Aim of the task: Search the data for "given". Each line containing it is to be copied.

Task material:
[Start of section]
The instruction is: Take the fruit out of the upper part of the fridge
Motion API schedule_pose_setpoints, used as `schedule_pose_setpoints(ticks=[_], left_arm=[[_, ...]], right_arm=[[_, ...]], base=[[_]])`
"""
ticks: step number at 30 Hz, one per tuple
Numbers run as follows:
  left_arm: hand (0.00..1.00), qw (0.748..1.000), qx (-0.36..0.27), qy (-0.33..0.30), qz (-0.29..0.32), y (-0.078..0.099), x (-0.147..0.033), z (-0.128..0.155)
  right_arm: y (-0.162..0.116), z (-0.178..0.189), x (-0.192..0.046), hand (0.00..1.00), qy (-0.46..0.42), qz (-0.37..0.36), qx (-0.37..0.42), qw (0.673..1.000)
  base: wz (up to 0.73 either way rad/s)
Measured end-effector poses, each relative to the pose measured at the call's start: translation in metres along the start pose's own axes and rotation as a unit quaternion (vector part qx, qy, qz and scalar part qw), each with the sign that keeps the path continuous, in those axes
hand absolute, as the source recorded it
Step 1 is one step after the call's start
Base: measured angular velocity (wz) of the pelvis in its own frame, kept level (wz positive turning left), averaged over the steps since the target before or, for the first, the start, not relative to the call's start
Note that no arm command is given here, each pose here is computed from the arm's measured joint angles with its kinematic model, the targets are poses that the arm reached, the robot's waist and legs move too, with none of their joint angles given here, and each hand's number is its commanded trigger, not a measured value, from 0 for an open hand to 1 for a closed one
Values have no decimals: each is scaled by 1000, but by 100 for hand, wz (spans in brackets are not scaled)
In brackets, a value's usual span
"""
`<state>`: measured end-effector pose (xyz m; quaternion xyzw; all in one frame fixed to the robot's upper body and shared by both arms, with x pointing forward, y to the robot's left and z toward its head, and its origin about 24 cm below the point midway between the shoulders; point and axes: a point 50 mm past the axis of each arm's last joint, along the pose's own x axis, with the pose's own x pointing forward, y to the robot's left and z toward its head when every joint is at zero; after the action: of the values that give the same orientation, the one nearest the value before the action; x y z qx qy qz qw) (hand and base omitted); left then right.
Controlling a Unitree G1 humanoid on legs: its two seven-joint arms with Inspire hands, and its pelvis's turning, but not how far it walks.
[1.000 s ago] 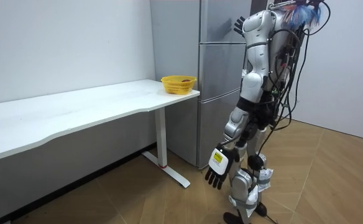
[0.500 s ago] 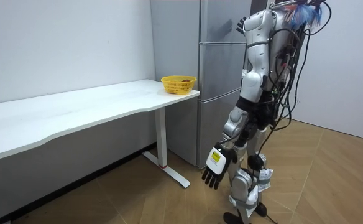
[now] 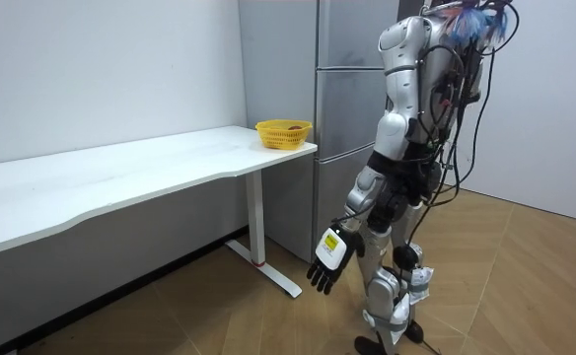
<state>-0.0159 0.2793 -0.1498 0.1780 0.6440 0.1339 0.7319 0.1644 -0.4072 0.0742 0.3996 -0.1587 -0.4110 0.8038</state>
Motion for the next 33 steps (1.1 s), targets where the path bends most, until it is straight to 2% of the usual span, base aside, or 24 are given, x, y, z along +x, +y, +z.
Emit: schedule_pose_setpoints(ticks=[2, 4, 5, 7, 8, 10, 13, 17, 19, 20, 23, 25, 28, 33], left_arm=[[0, 1000, 3, -3, -1, -2, 2, 9], [0, 1000, -1, -8, -3, -6, 2, 16], [0, 1000, -1, -9, -5, -7, 2, 17], [0, 1000, -5, -13, -8, -9, 3, 19], [0, 1000, -5, -12, -9, -9, 3, 19], [0, 1000, -2, -5, -13, -12, 2, 14], [0, 1000, -2, 17, -25, -14, 1, 3], [0, 998, -7, 39, -38, -15, 0, -7], [0, 998, -5, 53, -41, -16, -1, -12], [0, 998, -4, 53, -42, -17, -1, -12], [0, 998, 7, 51, -47, -18, 0, -8], [0, 998, 15, 46, -50, -20, 2, 2], [0, 997, 37, 49, -56, -24, 2, 3], [0, 995, 44, 64, -67, -27, 1, -4]], right_arm=[[-32, -22, -6, 0, 42, -72, -18, 996], [-81, -56, -27, 0, 106, -181, -19, 977], [-93, -64, -33, 0, 123, -207, -21, 970], [-146, -89, -69, 0, 178, -328, -22, 927], [-158, -94, -80, 0, 193, -356, -27, 914], [-193, -103, -118, 0, 234, -439, -42, 866], [-221, -103, -161, 0, 281, -494, -81, 819], [-238, -96, -194, 0, 350, -491, -168, 780], [-242, -95, -204, 0, 405, -457, -253, 750], [-242, -96, -205, 0, 424, -443, -279, 739], [-241, -101, -208, 0, 501, -358, -411, 672], [-238, -108, -208, 0, 548, -286, -502, 605], [-230, -117, -199, 0, 563, -222, -559, 567], [-221, -128, -189, 0, 565, -160, -604, 539]], base=[[-5], [-4], [-8], [0], [6], [0], [8], [8], [6], [7], [0], [11], [8], [3]])
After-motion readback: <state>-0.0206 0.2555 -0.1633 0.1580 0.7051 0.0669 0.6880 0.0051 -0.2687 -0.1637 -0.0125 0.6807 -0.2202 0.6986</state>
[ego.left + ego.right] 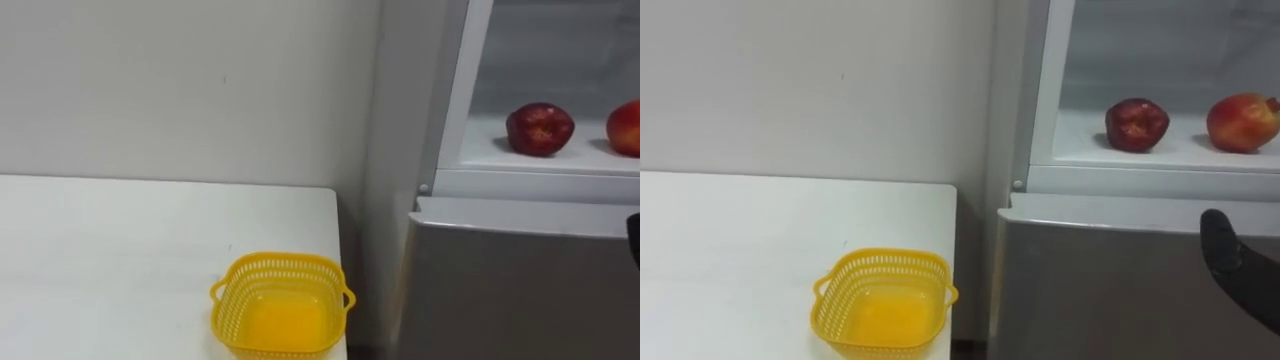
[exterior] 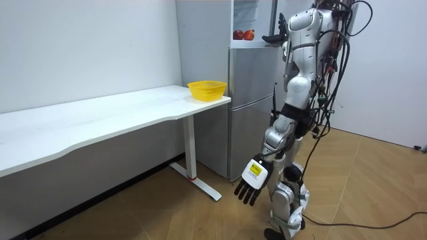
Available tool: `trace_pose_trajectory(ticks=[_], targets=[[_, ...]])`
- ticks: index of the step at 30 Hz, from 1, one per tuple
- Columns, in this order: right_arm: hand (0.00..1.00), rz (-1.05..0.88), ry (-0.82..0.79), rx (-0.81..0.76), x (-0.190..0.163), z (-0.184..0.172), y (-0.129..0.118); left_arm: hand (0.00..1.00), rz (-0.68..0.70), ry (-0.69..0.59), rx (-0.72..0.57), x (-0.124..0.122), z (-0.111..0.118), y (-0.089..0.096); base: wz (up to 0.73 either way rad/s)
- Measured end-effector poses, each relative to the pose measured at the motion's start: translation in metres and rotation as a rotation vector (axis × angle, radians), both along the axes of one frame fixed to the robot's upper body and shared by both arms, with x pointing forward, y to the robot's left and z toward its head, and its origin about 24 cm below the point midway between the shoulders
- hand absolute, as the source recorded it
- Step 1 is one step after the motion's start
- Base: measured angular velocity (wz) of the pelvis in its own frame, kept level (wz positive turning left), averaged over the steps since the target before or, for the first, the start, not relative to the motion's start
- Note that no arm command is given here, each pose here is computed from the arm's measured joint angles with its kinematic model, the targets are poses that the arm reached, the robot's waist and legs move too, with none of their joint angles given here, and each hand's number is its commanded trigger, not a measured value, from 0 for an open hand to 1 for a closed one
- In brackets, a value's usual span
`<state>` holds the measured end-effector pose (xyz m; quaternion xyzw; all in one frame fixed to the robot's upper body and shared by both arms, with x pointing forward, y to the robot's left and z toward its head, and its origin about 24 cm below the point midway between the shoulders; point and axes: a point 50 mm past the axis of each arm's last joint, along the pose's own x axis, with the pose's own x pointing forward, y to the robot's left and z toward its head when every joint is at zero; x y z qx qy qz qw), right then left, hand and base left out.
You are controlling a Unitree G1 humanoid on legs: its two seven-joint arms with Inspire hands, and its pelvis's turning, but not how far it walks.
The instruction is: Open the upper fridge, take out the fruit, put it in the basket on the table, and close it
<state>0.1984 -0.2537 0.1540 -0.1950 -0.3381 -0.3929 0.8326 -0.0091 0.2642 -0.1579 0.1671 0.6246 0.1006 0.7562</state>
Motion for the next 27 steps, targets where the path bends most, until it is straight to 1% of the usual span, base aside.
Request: trace_pose_trajectory(ticks=[9,13,17,22,27], targets=[[0.00,0.045,0.004,0.002,0.005,0.003,0.002,0.00,-0.070,0.014,-0.021,0.006,-0.001,-0.001,0.00],[0.00,0.079,-0.017,0.038,0.008,0.008,0.001,0.00,-0.102,0.015,-0.015,0.011,-0.001,-0.001,0.01],[0.00,0.108,-0.043,0.028,0.015,0.020,-0.005,0.00,-0.118,0.027,-0.009,0.012,-0.001,-0.001,0.06],[0.00,0.117,-0.007,0.013,0.030,0.023,-0.015,0.00,-0.121,0.029,-0.008,0.012,-0.001,0.000,0.05],[0.00,0.148,0.014,0.082,0.038,0.019,-0.020,0.00,-0.145,0.041,-0.023,0.012,-0.001,-0.001,0.05]])
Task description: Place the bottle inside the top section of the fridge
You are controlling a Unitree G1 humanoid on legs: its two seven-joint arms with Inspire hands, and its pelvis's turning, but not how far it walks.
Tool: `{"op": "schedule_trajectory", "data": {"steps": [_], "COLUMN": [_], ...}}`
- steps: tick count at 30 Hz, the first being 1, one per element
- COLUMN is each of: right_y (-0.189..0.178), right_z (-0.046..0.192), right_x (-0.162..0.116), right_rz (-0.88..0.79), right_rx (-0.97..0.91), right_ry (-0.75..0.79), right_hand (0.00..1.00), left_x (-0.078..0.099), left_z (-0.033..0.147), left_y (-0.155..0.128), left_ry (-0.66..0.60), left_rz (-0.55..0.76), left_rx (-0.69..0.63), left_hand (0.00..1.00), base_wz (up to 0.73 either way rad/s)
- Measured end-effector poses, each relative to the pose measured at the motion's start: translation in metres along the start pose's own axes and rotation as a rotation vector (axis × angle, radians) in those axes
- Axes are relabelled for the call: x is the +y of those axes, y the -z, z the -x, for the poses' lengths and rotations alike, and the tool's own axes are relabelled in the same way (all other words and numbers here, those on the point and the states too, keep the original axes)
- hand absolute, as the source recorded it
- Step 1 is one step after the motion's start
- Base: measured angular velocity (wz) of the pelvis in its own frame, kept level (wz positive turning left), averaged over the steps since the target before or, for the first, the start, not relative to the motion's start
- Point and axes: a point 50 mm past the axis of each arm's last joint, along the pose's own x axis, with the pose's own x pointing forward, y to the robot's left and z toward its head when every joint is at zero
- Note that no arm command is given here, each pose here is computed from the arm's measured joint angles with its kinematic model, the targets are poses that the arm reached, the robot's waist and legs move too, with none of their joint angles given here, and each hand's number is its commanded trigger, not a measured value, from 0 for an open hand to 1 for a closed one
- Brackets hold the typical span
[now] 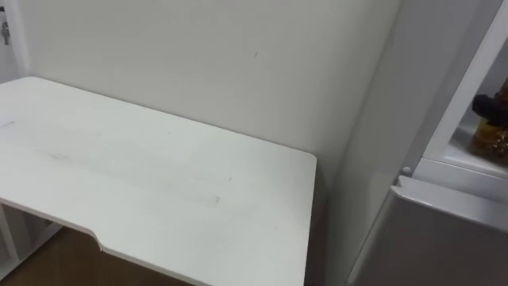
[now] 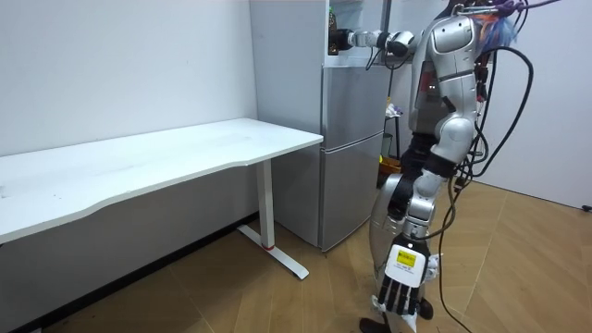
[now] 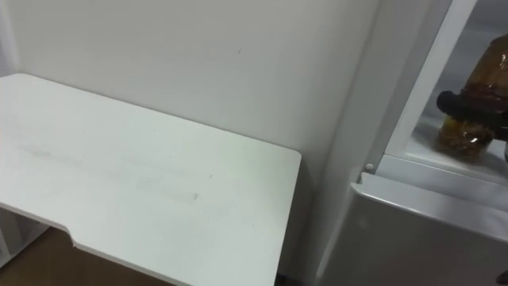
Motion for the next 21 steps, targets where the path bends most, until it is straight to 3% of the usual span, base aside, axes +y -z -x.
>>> {"op": "schedule_trajectory", "data": {"steps": [1,21], "right_y": [0.0,0.0068], "right_z": [0.0,0.0005], "right_x": [-0.0002,0.0018], "right_rz": [0.0,0.042], "right_rx": [0.0,0.018], "right_ry": [0.003,-0.011], "right_hand": [0.0,0.0], "left_x": [0.0001,0.0002], "left_z": [0.0,0.0005], "left_y": [0.0001,0.0053], "left_ry": [0.0,0.0], "left_rz": [0.001,-0.002], "left_rx": [0.0,0.014], "left_hand": [0.0,0.0], "base_wz": [0.0,0.0]}}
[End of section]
Final answer:
Note that no arm command is given here, each pose here is computed from the arm's measured joint angles with its kinematic model, the targets are poses that the arm reached, the robot's waist and legs move too, with none of their joint angles given here, and each hand's number is its commanded trigger, not a measured value, from 0 for an open hand to 1 for a closed one
Motion for the next 33 steps (1.1 s), targets where the path bends most, until it is straight to 2% of the usual span, base aside, or 24 are given, x, y, z along +x, +y, +z.
- Note that no arm command is given here, each pose here is computed from the arm's measured joint angles with its kinematic model, the targets are poses that the arm reached, the robot's waist and legs move too, with none of their joint angles given here, and each hand's number is its commanded trigger, not a measured value, from 0 for an open hand to 1 for a closed one
- Note that no arm command is given here, each pose here is computed from the arm's measured joint angles with its kinematic model, the targets are poses that the arm reached, the robot's waist and legs move too, with none of their joint angles given here, and each hand's number is its commanded trigger, not a measured value, from 0 for an open hand to 1 for a closed one

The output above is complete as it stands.